Healthcare price growth approaching ‘historic low’
price growth in healthcare was at a 1.1 percent annual rate as of Sept. 2017 compared to a year earlier according to the Altarum Institute, coming close to the all-time low of 0.9 percent annual growth seen in Dec. 2015.
The group’s latest economic indicators report said the low price growth was “largely impacted by health policy uncertainty and structural health sector changes. Year-over-year spending was 4.3 percent higher than in Sept. 2016, hitting $3.53 trillion. Altraum attributed slower spending growth to the hospital sector, which saw its spending growth hit a 28-year low in June and was 1.9 percent for Sept. 2017.
At the same time, hospital employment was also been growing more slowly.
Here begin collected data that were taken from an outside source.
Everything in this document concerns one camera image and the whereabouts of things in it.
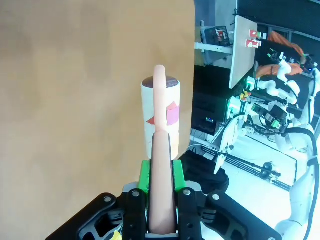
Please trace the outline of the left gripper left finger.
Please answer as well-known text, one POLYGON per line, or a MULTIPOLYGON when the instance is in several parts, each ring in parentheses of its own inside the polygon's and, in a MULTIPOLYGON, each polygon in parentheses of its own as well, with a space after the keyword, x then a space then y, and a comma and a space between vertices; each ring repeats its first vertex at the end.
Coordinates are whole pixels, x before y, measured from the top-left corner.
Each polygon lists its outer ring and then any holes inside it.
POLYGON ((144 240, 151 161, 141 164, 139 181, 120 196, 102 193, 50 234, 48 240, 144 240))

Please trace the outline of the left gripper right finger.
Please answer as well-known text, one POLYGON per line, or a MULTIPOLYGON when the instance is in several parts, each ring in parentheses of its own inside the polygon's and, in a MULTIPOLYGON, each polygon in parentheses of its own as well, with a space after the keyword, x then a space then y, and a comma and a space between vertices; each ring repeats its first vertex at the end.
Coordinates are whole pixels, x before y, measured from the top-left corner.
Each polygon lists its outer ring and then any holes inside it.
POLYGON ((173 160, 180 240, 201 240, 205 225, 224 240, 280 240, 282 236, 220 190, 204 194, 185 180, 181 160, 173 160))

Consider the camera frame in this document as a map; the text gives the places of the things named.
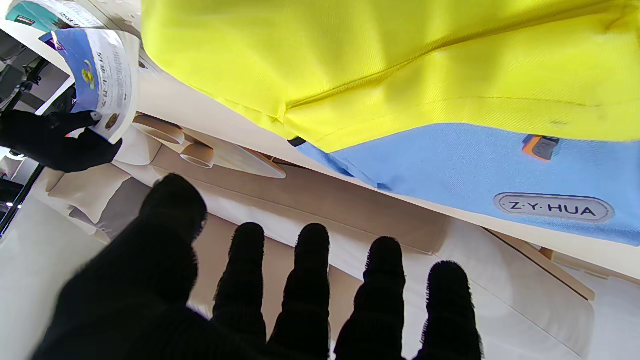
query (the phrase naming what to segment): white surface
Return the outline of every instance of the white surface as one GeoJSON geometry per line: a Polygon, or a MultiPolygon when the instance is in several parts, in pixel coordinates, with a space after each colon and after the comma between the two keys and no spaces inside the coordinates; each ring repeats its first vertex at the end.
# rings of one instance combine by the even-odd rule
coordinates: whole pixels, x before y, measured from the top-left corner
{"type": "Polygon", "coordinates": [[[29,358],[61,286],[102,247],[55,210],[27,198],[0,245],[1,359],[29,358]]]}
{"type": "MultiPolygon", "coordinates": [[[[5,7],[9,3],[9,0],[0,1],[5,4],[5,7]]],[[[136,26],[140,29],[140,0],[113,2],[91,0],[91,2],[100,9],[100,11],[108,14],[114,22],[124,22],[130,27],[136,26]]],[[[52,61],[56,61],[56,64],[60,62],[61,58],[59,58],[59,55],[55,54],[53,50],[47,46],[39,44],[37,38],[34,38],[32,32],[34,29],[20,32],[18,26],[20,26],[19,29],[23,28],[20,24],[9,24],[4,21],[0,23],[0,28],[26,45],[30,47],[34,46],[33,49],[37,53],[40,53],[48,59],[50,58],[52,61]]],[[[62,66],[61,69],[63,70],[68,69],[66,64],[62,66]]],[[[213,101],[206,95],[178,82],[167,74],[153,75],[141,72],[139,84],[140,97],[138,98],[138,110],[143,113],[331,176],[342,178],[345,181],[366,186],[358,180],[342,177],[328,170],[299,153],[279,136],[259,128],[244,117],[213,101]]],[[[640,259],[640,248],[517,224],[419,199],[398,195],[391,196],[640,279],[640,261],[638,261],[638,259],[640,259]]]]}
{"type": "Polygon", "coordinates": [[[631,360],[640,354],[640,286],[563,267],[596,292],[595,328],[585,360],[631,360]]]}

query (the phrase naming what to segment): black glove
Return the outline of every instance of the black glove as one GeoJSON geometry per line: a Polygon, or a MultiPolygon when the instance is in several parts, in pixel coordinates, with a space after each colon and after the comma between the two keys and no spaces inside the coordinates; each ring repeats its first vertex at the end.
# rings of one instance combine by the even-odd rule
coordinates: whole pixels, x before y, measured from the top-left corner
{"type": "MultiPolygon", "coordinates": [[[[402,359],[404,270],[400,244],[379,238],[369,251],[364,284],[335,346],[337,360],[402,359]]],[[[433,266],[429,318],[414,360],[480,360],[482,345],[465,271],[456,263],[433,266]]]]}
{"type": "Polygon", "coordinates": [[[102,115],[94,111],[52,113],[46,117],[25,111],[6,111],[0,117],[0,146],[8,147],[40,164],[63,172],[84,171],[110,163],[122,140],[111,144],[93,131],[78,138],[66,136],[96,125],[102,115]]]}

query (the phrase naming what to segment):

The year-over-year healthcare jobs growth dropped below 2 percent for the first time since 2014, with hospitals predicted to add an average of 5,000 jobs per month in 2017, compared to the 10,000-11,000 monthly average seen over the past two years.
“These trends toward slower growth may reflect the continuing shift in the delivery of care from inpatient to outpatient settings and in hospitals’ ongoing efforts to control increasing costs,” the report said.
Only 2,800 hospital jobs were added in Oct. 2017, about half of the sector’s 12-month average, while the setting still made up 32 percent of all healthcare employment.
Other categories of healthcare spending also showed sluggish growth in September. Only professional services (2.3 percent growth) and nursing home care (2.1 percent) saw annual price growth above 2 percent. Even prescription drug spending growth fell sharply, down from 2.7 percent the month prior to 1.4 percent.
Hospitals prices grew more slowly for Medicaid and Medicare than for private insurance, which saw 2.3 percent growth in September. The gap has continued to widen, the report said, between those CMS program and private payer prices. Since June 2014, hospital prices for Medicare (-0.7 percent) and Medicaid (-0.6 percent) have been moving in the opposite direction from private pay patients (8.3 percent growth).